▶ Aim of the exercise
Return the lines from the one containing "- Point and" to the end of the material, both end lines included, exactly and with nothing else.

[Start of Attachment]

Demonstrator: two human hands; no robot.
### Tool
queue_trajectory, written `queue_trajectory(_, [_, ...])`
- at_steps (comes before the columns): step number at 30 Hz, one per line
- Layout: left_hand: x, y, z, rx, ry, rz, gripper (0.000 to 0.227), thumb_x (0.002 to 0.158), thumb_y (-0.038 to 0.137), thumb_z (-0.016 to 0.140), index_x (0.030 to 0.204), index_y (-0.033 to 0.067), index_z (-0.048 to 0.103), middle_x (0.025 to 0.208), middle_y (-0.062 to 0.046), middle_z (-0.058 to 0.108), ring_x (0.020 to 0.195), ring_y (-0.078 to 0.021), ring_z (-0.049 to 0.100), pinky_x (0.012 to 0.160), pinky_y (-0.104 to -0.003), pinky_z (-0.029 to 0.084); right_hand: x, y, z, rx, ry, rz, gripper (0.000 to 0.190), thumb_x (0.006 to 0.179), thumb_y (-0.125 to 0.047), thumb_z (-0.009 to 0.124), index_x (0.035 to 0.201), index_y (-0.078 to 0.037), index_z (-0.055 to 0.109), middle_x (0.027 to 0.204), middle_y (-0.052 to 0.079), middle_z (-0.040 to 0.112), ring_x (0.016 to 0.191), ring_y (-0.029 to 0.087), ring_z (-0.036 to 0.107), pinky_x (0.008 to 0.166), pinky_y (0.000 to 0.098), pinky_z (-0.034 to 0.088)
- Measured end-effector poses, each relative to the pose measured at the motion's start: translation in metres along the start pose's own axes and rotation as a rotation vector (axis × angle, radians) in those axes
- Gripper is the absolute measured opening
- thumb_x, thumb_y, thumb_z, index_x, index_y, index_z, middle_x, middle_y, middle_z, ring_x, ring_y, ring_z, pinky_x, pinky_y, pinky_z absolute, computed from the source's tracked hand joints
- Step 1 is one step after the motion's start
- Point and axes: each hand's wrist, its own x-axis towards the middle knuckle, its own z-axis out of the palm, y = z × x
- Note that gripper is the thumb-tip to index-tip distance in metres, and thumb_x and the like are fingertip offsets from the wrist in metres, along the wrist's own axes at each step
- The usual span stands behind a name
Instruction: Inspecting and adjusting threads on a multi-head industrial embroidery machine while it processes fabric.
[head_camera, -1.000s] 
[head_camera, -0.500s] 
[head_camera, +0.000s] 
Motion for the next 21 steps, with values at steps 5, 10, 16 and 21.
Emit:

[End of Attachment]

▶ Task response
- Point and axes: each hand's wrist, its own x-axis towards the middle knuckle, its own z-axis out of the palm, y = z × x
- Note that gripper is the thumb-tip to index-tip distance in metres, and thumb_x and the like are fingertip offsets from the wrist in metres, along the wrist's own axes at each step
- The usual span stands behind a name
Instruction: Inspecting and adjusting threads on a multi-head industrial embroidery machine while it processes fabric.
[head_camera, -1.000s] 
[head_camera, -0.500s] 
[head_camera, +0.000s] 
Motion for the next 21 steps, with values at steps 5, 10, 16 and 21.
Emit:

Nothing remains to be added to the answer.